Seth and Amy (pseudonyms) are one of the many couples who are not just open to the idea, but actually embrace it. Along the way, they experienced some unexpected benefits.
Now on the other side of recovery, they also have some unique perspectives to share about the process they went through versus what they see in others. Read their story below.
Amy:
When the time came for me to seek out counseling from the betrayal trauma I was experiencing, I was encouraged by another counselor that we should do joint counseling. Where both me and my husband saw the same person, instead of solo or different counselors. To me sounded like an easy one-and-done solution. We could share our pain, our stories, and our perspectives all with one person, and that one person can hear both of our narratives and understand both sides of our pain to help us heal as individuals and as a married couple. It was clear to us that this system of a shared counselor was what we needed for ourselves and our marriage to heal, as it was also our marriage that was broken.
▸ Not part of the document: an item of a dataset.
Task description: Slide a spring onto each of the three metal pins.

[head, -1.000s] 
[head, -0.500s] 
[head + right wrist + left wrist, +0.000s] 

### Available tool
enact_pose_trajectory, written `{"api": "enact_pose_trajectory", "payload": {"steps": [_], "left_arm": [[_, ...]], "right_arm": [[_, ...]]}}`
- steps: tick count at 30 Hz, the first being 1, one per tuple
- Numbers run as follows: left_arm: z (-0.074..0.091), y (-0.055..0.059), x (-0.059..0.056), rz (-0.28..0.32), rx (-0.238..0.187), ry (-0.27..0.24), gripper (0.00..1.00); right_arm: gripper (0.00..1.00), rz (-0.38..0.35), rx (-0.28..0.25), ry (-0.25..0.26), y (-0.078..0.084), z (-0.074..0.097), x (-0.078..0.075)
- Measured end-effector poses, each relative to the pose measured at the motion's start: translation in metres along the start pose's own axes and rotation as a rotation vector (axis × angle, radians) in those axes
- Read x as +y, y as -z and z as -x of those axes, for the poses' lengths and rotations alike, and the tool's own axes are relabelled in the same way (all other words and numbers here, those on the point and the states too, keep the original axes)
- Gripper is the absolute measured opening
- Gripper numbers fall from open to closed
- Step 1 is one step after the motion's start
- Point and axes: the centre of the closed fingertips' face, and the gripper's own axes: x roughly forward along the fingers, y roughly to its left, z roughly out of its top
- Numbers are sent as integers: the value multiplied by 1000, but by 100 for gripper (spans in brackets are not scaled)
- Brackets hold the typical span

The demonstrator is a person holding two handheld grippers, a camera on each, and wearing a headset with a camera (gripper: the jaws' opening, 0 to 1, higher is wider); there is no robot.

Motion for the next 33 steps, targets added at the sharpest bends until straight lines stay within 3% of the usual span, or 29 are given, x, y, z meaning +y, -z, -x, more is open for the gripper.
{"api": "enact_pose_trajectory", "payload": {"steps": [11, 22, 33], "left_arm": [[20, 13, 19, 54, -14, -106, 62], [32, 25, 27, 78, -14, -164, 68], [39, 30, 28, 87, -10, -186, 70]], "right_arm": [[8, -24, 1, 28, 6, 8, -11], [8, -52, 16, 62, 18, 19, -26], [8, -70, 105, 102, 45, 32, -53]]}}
The benefits we experienced when we both saw the same counselor were ten-fold better than we expected or thought would be possible. Such as, one counselor listening to both sides of our stories and hearing our pain and the thoughts of the other spouse. We trusted the same counselor to hear both our stories/sides, not just one-sided biases compared to seeing two counselors. Whereas a one-counselor process would know what areas we each would need to explore more to gain back trust and heal from the trauma.
My personal experience has led me to believe that having one counselor is the best approach, as you have one goal, one method, one approach, and one guide to help both you and your spouse toward recovery. Whereas, with two separate counselors, you would have two methods and two goals that sometimes don’t agree, and the time to schedule both counselors for a collaboration meeting can be hard to manage. This process of having one counselor helped us heal faster, heal deeper wounds, and create a new marriage for longer sustainability for future issues that may arise.
Seth:
As my recovery from addiction began, I knew it was important to meet regularly with a counselor, something I had never done before. I was willing to do so and experienced immediate benefits, personally and in my marriage…or so I thought (more on that in a minute). As it turned out, my wife was seeing the same counselor, and I thought that was a massive win because our counselor would be hearing both our stories and able to address certain things with one spouse based on what he’d heard from the other spouse. Little did I know that’s not exactly how it works. So, when the idea of joint counseling was introduced by both my counselor and my wife, honestly, I was skeptical and resistant. I remember my first thought being, “Certainly we’re not at such a dire stage in our marriage that we need couple’s therapy. Things seem to be going fine.” But my skepticism was misplaced.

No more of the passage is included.